I concede the following. Some 'felons' have been wrongly convicted. Some felonies should be misdemeanors. There are different classes of felonies. Some felons reform themselves and become productive members of society. But none of these concessions affects the main point, namely, that it is foolish and irresponsible to maintain that felons as a group should have the right to vote even while incarcerated.
2) Sanders:
. . . the right to vote is an inalienable and universal principle that applies to all American citizens 18 years and older. Period. As American citizens all of us are entitled to freedom of speech, freedom of religion, freedom of assembly and all the other freedoms enshrined in our Bill of Rights.
By this logic, felons have the right to keep and bear arms even while incarcerated. After all, Second Amendment rights are "enshrined in our Bill of Rights." And they are "inalienable and universal." But of course, there are excellent reasons to deny felons the right to buy and own guns, and in particular the 'right' to pack heat while in prison! You would have to be insane to to think that an armed robber's right, qua citizen, to keep and bear arms is in no way affected by his history of armed robbery. Rights can be lost, limited, and forfeited. Rights cannot be coherently thought of as absolute and unexceptionable.
The right to free speech does not give a person the right to say absolutely anything in any context. There is no right to freedom of religion if your 'religion' involves human sacrifice. The right to freedom of assembly is limited by property rights. You have no right to assemble on my property without my permission. There is no right to block public thoroughfares or destroy public property. Individual property rights are limited by legitimate eminent domain considerations. Eminent domain laws have been misused, but that is no argument against them in principle.
But doesn't capital punishment violate the right to life? Capital punishment does not involve a violation of a citizen's right to life: the murderer or anyone who commits a capital crime forfeits his right to life by committing a capital crime. If I use deadly force against you in a self-defense situation in which you threaten my life, and in so doing cause your death, I have done something both morally and legally permissible. It follows that I haven't violated your right to life. Rights violations are by definition impermissible. By your action, you have forfeited your right to life.

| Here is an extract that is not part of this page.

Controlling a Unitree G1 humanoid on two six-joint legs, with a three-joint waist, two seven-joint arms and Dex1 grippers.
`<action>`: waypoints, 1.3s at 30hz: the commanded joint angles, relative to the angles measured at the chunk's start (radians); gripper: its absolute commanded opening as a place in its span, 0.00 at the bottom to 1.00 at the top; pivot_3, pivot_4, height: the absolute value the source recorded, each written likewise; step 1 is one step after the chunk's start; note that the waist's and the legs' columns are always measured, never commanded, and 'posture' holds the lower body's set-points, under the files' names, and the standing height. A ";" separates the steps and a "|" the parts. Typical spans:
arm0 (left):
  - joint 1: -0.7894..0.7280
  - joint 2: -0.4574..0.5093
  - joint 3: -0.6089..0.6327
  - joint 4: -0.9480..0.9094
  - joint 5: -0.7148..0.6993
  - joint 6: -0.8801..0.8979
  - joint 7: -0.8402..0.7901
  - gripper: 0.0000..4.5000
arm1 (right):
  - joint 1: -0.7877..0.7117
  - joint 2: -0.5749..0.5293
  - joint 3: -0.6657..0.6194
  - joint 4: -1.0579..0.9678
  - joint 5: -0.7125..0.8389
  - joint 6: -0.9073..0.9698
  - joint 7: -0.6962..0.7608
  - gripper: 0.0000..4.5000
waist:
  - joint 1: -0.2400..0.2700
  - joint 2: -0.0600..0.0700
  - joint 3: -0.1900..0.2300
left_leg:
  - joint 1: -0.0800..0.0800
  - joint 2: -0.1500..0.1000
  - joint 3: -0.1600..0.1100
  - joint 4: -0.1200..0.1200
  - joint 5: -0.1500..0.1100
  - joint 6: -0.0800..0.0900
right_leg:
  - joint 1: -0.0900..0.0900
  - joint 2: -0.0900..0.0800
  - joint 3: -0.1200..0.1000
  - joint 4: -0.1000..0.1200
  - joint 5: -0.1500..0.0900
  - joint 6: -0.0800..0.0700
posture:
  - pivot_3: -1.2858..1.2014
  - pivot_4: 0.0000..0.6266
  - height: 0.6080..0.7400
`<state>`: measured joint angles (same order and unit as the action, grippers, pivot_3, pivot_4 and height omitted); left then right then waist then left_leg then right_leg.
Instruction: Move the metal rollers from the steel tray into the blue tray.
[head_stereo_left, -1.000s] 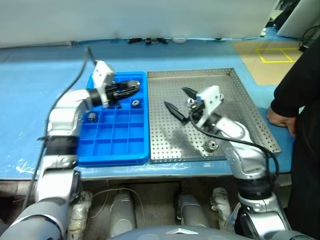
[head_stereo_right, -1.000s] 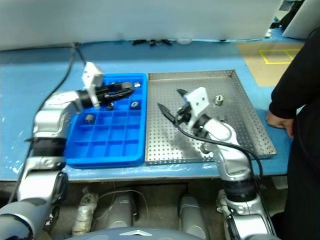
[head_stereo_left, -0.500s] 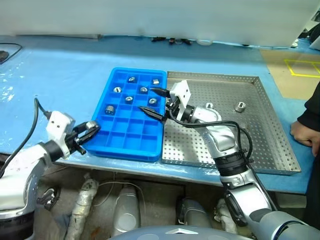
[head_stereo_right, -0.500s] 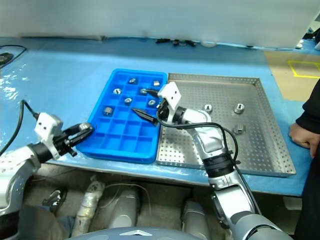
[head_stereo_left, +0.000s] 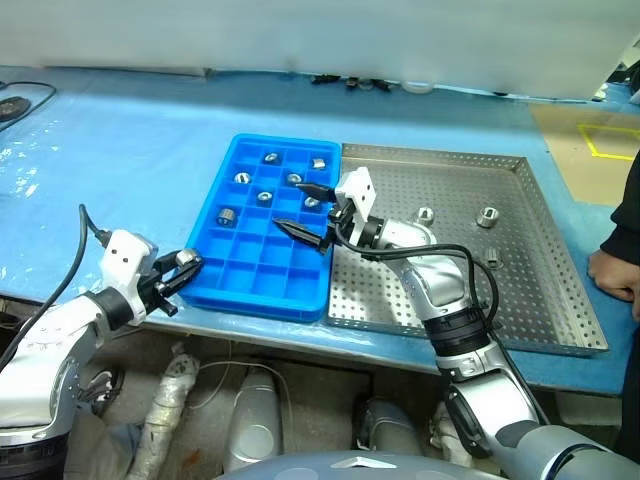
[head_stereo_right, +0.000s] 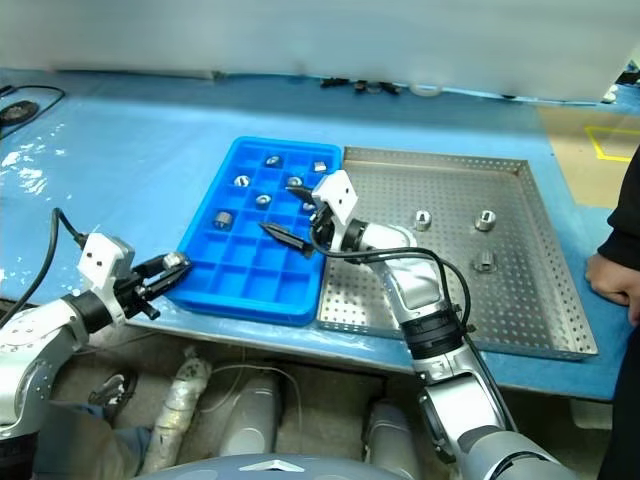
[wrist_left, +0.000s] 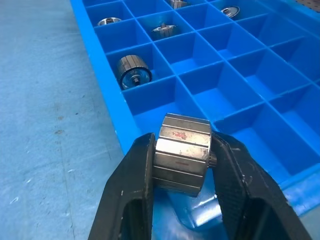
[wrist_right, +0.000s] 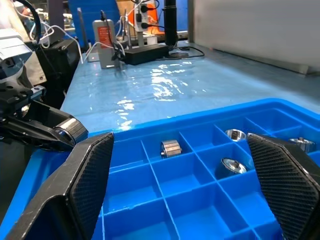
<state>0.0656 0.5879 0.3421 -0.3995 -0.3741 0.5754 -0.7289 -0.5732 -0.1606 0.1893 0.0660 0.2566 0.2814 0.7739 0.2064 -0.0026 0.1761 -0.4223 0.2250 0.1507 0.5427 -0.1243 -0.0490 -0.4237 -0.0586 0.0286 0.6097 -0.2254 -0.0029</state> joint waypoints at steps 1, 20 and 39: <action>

Sanders tells us that the right to vote is a "universal principle that applies to all American citizens 18 years and older." But if it were truly universal, then children should allowed to vote. Why the restriction to 18 years and older? Nancy Pelosi recently maintained that the voting age should be lowered to 16 so as to involve young people in politics. But why 16 and not 14? Think of how many more young people would be involved in politics if the voting age were reduced to 10. The stupidity of this is obvious and the motive behind it is transparent.
3) Sanders on voter suppression:
Indeed, our present-day crisis of mass incarceration has become a tool of voter suppression. Today, over 4.5 million Americans — disproportionately people of color — have lost their right to vote because they have served time in jail or prison for a felony conviction. It goes without saying that someone who commits a serious crime must pay his or her debt to society. But punishment for a crime, or keeping dangerous people behind bars, does not cause people to lose their rights to citizenship. It should not cause them to lose their right to vote.
It is true that a person who is justly incarcerated does not cease to be a citizen. But it hardly follows that he retains every right of a citizen. To underscore the obvious, the prisoner is not free to come and go as he pleases. He is not immune to searches and seizures. And so on. Limitation and suspension of rights is part of the punishment.
And then we have the obfuscatory leftist talk of 'voter suppression' and 'mass incarceration.' One does not suppress the vote of illegal aliens; they have no right to vote in the first place. Similarly, one does not suppress the vote of felons; they have no right to vote.
Sanders apparently thinks that 'people of color' are the victims of voter suppression because they are disproportionately represented among the prison population. The suggestion is that they are incarcerated to keep them from voting. Nonsense. They are disproportionately incarcerated because they are disproportionately involved in criminal behavior.